** Provided data follows **
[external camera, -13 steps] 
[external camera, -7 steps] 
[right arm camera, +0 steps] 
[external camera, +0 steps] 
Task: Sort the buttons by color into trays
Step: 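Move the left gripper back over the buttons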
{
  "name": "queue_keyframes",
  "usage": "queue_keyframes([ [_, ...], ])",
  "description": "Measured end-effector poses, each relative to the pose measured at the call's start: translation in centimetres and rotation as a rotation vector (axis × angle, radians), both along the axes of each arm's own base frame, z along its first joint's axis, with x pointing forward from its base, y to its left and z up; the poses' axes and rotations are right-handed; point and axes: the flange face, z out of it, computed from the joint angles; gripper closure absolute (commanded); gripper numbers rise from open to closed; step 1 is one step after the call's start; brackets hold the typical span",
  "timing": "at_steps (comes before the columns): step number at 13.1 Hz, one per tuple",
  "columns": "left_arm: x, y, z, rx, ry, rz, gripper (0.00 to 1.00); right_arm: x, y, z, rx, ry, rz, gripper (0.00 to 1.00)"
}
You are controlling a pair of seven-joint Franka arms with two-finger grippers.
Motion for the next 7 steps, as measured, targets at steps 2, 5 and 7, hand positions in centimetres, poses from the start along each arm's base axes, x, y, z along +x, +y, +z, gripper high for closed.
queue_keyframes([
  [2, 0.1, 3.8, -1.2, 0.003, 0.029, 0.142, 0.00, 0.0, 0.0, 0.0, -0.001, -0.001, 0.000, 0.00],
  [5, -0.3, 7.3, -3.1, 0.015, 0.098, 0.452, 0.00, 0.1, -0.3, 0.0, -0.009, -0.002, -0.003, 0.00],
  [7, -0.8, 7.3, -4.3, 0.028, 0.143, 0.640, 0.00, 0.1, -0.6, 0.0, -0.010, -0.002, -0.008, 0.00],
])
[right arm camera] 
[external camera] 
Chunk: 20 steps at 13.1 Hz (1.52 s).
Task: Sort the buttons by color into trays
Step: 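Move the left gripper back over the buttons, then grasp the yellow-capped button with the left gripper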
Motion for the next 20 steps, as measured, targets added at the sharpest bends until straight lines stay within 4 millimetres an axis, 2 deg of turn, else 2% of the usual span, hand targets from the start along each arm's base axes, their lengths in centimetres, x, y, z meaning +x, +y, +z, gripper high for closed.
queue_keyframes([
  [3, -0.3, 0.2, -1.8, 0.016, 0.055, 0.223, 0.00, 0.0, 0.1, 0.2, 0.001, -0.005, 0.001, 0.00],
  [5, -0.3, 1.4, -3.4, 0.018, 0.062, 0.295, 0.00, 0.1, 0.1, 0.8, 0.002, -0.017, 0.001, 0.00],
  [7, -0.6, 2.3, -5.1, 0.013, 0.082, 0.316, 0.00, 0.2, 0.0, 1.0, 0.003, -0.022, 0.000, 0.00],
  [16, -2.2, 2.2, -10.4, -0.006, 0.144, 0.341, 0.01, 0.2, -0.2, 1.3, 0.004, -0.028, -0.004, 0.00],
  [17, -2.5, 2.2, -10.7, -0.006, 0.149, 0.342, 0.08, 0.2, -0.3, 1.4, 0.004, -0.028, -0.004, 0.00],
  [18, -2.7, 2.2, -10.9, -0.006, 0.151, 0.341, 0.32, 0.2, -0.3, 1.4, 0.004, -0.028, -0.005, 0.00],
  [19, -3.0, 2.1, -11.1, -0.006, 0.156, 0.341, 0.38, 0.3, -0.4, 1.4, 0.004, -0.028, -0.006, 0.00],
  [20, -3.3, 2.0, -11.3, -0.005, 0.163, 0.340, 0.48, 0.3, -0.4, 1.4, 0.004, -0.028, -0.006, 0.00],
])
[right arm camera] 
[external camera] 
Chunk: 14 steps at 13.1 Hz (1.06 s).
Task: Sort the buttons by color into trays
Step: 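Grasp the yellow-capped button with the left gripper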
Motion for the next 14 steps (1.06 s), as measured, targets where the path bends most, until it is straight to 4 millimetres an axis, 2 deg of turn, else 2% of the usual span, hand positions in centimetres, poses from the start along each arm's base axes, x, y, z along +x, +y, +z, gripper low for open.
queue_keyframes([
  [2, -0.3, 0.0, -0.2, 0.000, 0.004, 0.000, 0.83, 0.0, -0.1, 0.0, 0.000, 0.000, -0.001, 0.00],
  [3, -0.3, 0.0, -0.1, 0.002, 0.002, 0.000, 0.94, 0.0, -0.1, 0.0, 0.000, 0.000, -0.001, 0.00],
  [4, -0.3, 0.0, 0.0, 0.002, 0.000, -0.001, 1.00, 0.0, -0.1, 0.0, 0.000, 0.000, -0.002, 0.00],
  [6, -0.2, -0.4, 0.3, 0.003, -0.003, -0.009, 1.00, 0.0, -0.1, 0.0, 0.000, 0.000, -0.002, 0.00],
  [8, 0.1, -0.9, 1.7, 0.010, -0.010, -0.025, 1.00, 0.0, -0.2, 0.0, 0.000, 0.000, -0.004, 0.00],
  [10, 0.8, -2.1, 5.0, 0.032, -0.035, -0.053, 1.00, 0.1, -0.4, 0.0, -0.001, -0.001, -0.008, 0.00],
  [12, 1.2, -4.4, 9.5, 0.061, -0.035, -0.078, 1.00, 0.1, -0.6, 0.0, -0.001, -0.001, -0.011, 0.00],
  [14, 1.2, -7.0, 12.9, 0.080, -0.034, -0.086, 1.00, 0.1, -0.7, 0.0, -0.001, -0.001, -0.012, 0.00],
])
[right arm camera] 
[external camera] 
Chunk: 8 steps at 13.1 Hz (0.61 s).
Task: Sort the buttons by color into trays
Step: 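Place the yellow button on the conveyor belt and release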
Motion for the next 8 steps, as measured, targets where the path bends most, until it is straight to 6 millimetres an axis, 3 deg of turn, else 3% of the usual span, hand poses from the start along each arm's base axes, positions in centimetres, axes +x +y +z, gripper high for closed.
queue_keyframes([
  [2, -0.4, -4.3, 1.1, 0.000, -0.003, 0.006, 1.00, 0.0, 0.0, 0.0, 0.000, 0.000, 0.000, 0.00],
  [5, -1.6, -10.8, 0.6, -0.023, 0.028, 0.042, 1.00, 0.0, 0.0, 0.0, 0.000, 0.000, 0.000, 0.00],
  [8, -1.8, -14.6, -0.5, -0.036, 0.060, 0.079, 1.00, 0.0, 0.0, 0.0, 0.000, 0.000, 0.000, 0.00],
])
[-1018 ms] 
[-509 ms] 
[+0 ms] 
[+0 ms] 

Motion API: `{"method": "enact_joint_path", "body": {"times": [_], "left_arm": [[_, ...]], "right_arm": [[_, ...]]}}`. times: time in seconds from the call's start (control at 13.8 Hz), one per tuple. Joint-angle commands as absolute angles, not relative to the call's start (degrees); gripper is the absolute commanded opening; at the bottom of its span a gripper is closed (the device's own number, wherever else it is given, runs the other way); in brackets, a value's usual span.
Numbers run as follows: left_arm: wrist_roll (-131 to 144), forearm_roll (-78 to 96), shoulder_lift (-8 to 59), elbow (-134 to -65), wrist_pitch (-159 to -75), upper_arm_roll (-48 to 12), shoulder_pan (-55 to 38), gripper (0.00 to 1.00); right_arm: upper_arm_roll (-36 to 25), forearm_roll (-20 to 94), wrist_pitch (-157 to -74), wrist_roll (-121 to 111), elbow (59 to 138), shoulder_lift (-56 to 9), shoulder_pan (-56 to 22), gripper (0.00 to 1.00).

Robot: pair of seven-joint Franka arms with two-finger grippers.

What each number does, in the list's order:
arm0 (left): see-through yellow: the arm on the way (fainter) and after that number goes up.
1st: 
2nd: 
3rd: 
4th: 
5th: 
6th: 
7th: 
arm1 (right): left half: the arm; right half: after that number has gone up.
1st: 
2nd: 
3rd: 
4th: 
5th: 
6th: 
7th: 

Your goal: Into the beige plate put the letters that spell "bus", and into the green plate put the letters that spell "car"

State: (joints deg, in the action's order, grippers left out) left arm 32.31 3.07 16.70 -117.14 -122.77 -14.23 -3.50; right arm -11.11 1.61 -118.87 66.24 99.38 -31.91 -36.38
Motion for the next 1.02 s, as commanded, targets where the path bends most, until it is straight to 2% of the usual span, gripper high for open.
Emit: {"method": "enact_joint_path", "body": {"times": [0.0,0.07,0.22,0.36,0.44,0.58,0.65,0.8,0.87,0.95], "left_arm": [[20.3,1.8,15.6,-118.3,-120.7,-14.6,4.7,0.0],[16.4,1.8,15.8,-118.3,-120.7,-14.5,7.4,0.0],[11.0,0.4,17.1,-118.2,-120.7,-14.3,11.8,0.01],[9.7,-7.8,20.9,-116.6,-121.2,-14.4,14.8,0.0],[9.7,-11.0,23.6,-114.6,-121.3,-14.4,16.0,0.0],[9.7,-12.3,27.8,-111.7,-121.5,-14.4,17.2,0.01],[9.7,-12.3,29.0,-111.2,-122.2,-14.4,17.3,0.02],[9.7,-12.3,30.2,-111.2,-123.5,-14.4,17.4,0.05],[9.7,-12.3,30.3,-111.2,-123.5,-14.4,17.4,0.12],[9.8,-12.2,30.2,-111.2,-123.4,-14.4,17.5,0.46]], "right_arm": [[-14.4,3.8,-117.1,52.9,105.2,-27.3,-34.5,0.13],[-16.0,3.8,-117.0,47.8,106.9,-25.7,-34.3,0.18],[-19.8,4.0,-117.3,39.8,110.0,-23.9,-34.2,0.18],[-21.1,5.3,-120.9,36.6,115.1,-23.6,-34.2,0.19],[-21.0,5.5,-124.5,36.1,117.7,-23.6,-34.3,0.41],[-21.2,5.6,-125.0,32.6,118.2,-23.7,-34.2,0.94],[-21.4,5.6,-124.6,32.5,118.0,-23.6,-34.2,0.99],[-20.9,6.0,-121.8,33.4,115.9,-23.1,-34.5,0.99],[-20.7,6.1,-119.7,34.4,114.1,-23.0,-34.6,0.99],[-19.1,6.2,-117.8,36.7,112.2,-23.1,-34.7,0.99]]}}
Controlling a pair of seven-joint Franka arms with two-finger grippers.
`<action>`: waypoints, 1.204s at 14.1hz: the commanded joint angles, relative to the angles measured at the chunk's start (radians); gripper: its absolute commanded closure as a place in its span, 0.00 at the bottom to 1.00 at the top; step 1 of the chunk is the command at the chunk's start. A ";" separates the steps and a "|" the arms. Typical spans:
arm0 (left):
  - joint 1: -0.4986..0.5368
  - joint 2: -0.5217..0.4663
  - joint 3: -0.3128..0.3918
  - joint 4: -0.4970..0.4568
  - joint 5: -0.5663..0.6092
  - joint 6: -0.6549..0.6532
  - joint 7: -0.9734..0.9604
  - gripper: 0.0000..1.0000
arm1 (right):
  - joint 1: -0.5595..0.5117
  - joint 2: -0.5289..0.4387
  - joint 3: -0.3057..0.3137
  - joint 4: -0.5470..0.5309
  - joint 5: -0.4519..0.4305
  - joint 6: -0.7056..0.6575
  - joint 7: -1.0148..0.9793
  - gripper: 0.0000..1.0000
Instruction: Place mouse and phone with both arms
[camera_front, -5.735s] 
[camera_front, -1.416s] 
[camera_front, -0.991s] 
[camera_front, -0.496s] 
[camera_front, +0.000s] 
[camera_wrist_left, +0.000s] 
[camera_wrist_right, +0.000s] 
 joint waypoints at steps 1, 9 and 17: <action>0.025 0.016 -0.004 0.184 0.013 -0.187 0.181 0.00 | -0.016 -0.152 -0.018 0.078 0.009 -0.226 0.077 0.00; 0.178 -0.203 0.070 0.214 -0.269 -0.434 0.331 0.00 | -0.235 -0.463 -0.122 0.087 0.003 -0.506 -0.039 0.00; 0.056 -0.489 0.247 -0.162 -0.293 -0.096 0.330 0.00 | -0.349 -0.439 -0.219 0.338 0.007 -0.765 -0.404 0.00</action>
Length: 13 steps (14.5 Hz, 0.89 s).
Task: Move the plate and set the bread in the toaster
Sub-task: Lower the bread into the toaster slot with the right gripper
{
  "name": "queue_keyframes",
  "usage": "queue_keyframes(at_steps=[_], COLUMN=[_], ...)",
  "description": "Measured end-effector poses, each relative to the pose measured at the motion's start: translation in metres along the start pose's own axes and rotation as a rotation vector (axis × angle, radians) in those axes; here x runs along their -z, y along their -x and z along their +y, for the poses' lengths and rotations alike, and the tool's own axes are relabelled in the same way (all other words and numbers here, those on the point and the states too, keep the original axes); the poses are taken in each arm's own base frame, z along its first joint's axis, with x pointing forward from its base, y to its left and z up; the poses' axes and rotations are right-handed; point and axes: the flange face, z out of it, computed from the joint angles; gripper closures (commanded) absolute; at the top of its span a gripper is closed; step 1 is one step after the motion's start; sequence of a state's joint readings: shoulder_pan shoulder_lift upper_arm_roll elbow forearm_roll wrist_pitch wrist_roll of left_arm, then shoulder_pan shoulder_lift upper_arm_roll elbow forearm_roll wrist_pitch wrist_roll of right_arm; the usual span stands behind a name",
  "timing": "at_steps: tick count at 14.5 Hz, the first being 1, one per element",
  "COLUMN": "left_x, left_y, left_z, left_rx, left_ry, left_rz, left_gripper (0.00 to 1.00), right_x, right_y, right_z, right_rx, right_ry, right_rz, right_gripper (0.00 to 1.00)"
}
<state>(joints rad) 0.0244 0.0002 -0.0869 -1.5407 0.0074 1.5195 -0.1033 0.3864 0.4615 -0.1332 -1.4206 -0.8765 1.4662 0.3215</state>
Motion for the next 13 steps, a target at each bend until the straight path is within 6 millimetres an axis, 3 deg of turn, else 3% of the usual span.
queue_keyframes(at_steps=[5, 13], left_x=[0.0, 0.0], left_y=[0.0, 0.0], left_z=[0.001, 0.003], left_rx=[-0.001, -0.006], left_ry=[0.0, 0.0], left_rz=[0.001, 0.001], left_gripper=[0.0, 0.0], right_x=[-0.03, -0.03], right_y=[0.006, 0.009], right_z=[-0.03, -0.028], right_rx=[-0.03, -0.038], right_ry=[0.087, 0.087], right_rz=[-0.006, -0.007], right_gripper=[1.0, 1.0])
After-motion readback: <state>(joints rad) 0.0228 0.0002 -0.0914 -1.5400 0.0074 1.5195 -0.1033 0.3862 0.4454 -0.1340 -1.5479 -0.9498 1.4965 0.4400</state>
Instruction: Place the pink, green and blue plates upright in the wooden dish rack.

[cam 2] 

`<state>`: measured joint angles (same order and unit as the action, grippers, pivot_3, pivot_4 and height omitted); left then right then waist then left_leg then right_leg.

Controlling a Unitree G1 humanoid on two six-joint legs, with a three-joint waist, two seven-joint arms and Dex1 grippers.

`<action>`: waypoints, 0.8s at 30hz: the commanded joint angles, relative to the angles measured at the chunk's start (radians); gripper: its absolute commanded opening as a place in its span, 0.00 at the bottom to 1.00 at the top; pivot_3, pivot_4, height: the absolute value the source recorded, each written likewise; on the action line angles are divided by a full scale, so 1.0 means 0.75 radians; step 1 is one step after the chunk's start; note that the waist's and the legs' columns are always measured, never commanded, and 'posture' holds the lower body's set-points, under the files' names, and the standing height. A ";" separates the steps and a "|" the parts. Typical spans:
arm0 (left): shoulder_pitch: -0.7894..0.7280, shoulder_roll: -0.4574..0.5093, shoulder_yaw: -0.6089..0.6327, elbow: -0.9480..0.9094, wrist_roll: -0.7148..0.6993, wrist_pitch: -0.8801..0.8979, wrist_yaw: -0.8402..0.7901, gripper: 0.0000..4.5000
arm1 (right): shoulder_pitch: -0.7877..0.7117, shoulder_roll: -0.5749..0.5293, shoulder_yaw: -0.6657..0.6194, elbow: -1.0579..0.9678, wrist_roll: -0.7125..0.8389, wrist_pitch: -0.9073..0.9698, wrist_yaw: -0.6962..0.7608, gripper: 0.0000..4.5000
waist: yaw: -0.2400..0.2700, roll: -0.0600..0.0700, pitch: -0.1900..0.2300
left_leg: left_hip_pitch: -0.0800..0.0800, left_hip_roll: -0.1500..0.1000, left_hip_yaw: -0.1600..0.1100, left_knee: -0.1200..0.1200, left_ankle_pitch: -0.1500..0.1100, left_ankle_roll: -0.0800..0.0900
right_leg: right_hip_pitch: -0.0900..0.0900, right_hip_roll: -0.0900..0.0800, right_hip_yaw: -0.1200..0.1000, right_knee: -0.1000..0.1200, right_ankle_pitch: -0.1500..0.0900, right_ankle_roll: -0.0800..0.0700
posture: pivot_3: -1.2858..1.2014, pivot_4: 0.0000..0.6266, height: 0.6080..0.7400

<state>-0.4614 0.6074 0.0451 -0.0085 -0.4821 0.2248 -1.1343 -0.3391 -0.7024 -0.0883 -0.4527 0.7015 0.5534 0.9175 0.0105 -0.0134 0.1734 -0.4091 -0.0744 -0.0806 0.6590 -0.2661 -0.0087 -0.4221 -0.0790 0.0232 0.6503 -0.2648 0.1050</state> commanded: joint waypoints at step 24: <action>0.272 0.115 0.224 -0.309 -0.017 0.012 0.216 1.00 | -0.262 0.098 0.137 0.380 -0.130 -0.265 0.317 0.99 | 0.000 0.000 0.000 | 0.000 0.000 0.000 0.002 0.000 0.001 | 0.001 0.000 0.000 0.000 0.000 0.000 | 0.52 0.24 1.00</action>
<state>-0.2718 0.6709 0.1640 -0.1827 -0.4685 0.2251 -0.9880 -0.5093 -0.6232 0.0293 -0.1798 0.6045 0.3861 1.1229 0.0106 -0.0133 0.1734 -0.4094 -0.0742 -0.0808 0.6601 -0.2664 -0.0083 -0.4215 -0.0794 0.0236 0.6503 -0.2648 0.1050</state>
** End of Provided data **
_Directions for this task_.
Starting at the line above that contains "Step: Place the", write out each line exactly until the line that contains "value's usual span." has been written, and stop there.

_Exercise solution_.
Step: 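Place the yellow button on the conveyor belt and release
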Motion for the next 8 steps, as measured, targets where the path bends most, until it is straight to 6 millimetres an axis, 3 deg of turn, else 3% of the usual span, hand poses from the start along each arm's base axes, positions in centimetres, axes +x +y +z, gripper high for closed.
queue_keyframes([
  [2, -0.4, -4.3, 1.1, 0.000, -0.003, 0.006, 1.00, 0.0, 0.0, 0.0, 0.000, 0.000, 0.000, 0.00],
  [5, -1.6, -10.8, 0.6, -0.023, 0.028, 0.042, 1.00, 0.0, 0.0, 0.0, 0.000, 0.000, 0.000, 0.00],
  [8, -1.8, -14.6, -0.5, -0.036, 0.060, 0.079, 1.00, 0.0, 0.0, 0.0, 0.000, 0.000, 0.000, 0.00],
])
[-1018 ms] 
[-509 ms] 
[+0 ms] 
[+0 ms] 

Motion API: `{"method": "enact_joint_path", "body": {"times": [_], "left_arm": [[_, ...]], "right_arm": [[_, ...]]}}`. times: time in seconds from the call's start (control at 13.8 Hz), one per tuple. Joint-angle commands as absolute angles, not relative to the call's start (degrees); gripper is the absolute commanded opening; at the bottom of its span a gripper is closed (the device's own number, wherever else it is given, runs the other way); in brackets, a value's usual span.

With that, the answer is complete.